Alla fine, la più grande verità profeticamente la preconizzò in tempi non sospetti il titolo del brano di Arisa, apparsa per nulla vocalmente convincente con orecchie a punta e in uniforme scarlatta da diavoletto bislacco: “Potevi fare di più”. Caro Sanremo, galeotto fu Gigi D’Alessio, partenopeo oracolo di Delfi prestato alla canzone che mai, come nel caso di specie, firmò ed espresse più grande sincerità (“Sincerità”, ricordi Rosalba? Quello sì che era un gran pezzo!).
Con la beffa degli applausi finti, di gag scontate come gli ospiti a rendere ancor più stantia e per nulla verisimile una scaletta che mai come quest’anno avrebbe dovuto scorrere maggiormente rapida e fluente, con non pochi segni di stanca e cedimento generale. Su tutto aleggia ancora l’eco dei rinati e davvero poco intonati new Righeira, all’anagrafe ribattezzati ora Colapesce e Dimartino a ricordare che, mai come quest’anno, sul palco della Città dei Fiori si parla solo – ahimè – di “Musica Leggerissima”.

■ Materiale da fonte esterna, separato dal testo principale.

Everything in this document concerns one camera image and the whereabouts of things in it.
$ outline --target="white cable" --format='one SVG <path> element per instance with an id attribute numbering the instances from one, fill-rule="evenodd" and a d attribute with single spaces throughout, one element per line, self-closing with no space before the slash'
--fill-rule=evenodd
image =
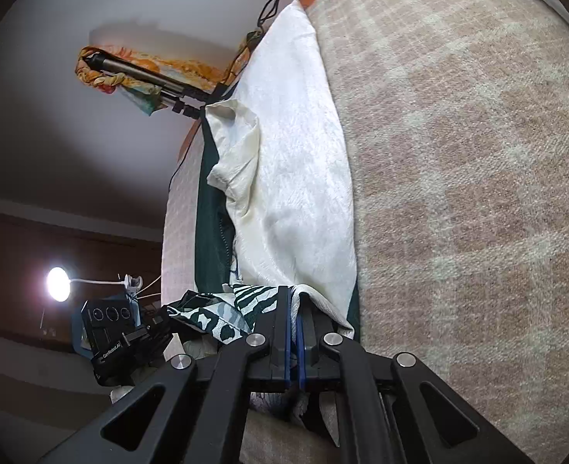
<path id="1" fill-rule="evenodd" d="M 92 281 L 89 279 L 70 279 L 71 283 L 89 283 L 91 285 L 122 285 L 123 281 Z"/>
<path id="2" fill-rule="evenodd" d="M 149 288 L 152 284 L 156 283 L 157 281 L 160 280 L 160 278 L 162 277 L 162 274 L 160 274 L 158 277 L 156 277 L 152 282 L 150 282 L 148 285 L 146 285 L 146 287 L 144 287 L 142 290 L 137 291 L 136 294 L 140 293 L 141 291 L 146 290 L 147 288 Z"/>
<path id="3" fill-rule="evenodd" d="M 141 298 L 147 298 L 148 296 L 156 296 L 156 295 L 160 295 L 160 294 L 162 294 L 162 293 L 152 293 L 152 294 L 149 294 L 149 295 L 139 296 L 139 297 L 137 298 L 137 300 L 140 300 Z"/>

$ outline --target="triangular cutout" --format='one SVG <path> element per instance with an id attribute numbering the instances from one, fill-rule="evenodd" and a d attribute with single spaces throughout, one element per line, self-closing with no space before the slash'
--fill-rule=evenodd
<path id="1" fill-rule="evenodd" d="M 423 382 L 420 384 L 420 391 L 446 447 L 455 447 L 477 436 L 478 428 L 435 387 Z"/>
<path id="2" fill-rule="evenodd" d="M 104 426 L 102 437 L 131 452 L 136 450 L 164 395 L 164 386 L 148 390 L 115 420 Z"/>

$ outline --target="bed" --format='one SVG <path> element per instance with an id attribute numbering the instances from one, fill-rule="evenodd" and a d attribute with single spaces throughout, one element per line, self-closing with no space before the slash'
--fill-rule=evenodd
<path id="1" fill-rule="evenodd" d="M 315 0 L 306 12 L 351 172 L 362 344 L 414 352 L 534 462 L 561 462 L 569 23 L 542 0 Z M 194 286 L 202 151 L 198 131 L 172 181 L 163 302 Z"/>

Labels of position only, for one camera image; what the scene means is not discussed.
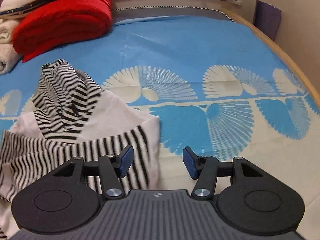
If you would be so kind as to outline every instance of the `mattress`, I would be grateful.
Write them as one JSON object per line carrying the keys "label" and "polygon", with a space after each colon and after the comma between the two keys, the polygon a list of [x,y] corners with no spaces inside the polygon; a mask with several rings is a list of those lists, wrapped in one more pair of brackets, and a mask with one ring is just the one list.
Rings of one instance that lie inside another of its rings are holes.
{"label": "mattress", "polygon": [[[126,8],[115,18],[109,34],[0,76],[0,128],[33,110],[41,65],[64,59],[129,106],[160,117],[159,189],[193,188],[185,146],[221,161],[240,155],[302,196],[298,231],[319,239],[320,109],[294,73],[248,27],[219,11]],[[219,178],[216,193],[229,184]]]}

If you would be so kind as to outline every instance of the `metal screw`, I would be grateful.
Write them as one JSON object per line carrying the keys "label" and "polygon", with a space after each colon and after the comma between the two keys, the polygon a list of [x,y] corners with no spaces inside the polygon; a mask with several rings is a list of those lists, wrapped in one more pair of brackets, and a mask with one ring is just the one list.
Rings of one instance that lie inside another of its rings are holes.
{"label": "metal screw", "polygon": [[198,189],[195,190],[195,194],[198,197],[206,197],[206,196],[210,195],[210,191],[207,190],[206,188],[198,188]]}
{"label": "metal screw", "polygon": [[106,194],[110,197],[118,197],[122,194],[122,191],[118,188],[111,188],[106,191]]}

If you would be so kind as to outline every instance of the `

Così invece Lele Boccardo, invece, critico musicale, scrittore e Direttore di Zetatielle.com: “Vorrei tanto poter commentare i Big di questa prima serata, ma sono le 22.35 e sinora se ne sono esibiti soltanto tre: ovvero, Arisa, Colapesce e Dimartino e Aiello. Sinceramente lo trovo vergognoso. C’è anche gente che domattina presto andrà a lavorare senza aver potuto sentire tutti i Campioni, ennesima dimostrazione di come ormai ‘Sanremo’ sia soltanto un marchio da esportare per fare vedere che noi siamo bravi, belli, la Città di Fiori: ma che con la competizione, con le canzoni non ha decisamente più niente a che fare. Mi permetto di dire #stendiamounvelopietoso per Arisa, che ha praticamente ricantato ‘La notte’ di qualche anno fa, mentre Colapesce e Dimartino parevano Franco Quarto e Franco Primo nella brutta versione 2.0. E Aiello mi chiedo davvero – magari non capirò niente di musica, vorrei dire un’altra parola, ma sono educato – che cosa c’entri costui sul palco della storia della musica italiana. Credo tutto questo sia la riprova provata, l’oggettiva e granitica dimostrazione di come Amadeus come Direttore Artistico non valga assolutamente nulla”. Condivido, firmo e sottoscrivo in pieno. Vostro, Maurizio Scandurra.